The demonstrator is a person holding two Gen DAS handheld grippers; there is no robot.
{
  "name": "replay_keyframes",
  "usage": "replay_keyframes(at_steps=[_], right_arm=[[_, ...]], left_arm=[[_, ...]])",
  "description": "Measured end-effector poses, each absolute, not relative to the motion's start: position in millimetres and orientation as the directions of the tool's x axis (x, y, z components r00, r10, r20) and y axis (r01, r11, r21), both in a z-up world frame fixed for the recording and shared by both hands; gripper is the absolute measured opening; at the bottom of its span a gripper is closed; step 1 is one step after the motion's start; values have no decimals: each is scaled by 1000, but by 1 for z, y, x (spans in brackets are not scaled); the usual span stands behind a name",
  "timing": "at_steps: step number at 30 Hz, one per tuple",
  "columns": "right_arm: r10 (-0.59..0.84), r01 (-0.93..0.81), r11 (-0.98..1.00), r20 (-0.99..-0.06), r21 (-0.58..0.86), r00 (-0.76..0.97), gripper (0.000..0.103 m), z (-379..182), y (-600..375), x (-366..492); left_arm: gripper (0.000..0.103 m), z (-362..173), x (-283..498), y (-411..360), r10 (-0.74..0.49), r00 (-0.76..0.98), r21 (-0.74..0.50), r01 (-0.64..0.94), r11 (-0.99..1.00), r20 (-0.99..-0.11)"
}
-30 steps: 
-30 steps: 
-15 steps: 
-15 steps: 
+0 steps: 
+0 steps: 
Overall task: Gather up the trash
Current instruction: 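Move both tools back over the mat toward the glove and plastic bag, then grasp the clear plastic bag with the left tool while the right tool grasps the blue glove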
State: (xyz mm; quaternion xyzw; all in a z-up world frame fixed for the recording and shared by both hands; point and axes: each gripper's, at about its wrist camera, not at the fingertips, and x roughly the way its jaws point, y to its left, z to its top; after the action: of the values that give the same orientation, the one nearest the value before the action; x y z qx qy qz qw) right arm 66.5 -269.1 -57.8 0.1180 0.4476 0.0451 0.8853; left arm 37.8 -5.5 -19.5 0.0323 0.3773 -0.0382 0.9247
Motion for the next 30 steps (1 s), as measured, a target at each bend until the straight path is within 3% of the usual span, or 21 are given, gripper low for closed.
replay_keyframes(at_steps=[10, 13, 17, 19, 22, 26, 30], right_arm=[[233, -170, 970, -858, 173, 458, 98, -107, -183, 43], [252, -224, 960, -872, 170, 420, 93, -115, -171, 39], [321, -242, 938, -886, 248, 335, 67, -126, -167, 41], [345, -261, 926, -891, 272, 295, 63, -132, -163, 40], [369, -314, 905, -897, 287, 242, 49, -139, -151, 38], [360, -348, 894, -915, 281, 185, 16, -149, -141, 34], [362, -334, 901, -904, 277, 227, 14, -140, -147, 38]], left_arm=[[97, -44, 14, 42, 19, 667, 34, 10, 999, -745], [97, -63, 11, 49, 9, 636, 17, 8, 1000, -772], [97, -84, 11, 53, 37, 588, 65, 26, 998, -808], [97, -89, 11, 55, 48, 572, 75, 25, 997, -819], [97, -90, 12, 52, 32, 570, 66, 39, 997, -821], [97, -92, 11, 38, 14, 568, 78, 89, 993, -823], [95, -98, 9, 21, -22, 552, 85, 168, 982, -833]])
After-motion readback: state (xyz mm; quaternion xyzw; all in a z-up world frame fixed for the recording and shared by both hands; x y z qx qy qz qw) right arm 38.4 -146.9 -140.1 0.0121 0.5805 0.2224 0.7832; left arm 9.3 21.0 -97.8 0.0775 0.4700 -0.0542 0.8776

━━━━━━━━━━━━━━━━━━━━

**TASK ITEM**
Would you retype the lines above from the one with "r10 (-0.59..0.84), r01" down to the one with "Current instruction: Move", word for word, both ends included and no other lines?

**ANSWER TO THIS EXERCISE**
  "columns": "right_arm: r10 (-0.59..0.84), r01 (-0.93..0.81), r11 (-0.98..1.00), r20 (-0.99..-0.06), r21 (-0.58..0.86), r00 (-0.76..0.97), gripper (0.000..0.103 m), z (-379..182), y (-600..375), x (-366..492); left_arm: gripper (0.000..0.103 m), z (-362..173), x (-283..498), y (-411..360), r10 (-0.74..0.49), r00 (-0.76..0.98), r21 (-0.74..0.50), r01 (-0.64..0.94), r11 (-0.99..1.00), r20 (-0.99..-0.11)"
}
-30 steps: 
-30 steps: 
-15 steps: 
-15 steps: 
+0 steps: 
+0 steps: 
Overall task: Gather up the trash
Current instruction: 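Move both tools back over the mat toward the glove and plastic bag, then grasp the clear plastic bag with the left tool while the right tool grasps the blue glove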

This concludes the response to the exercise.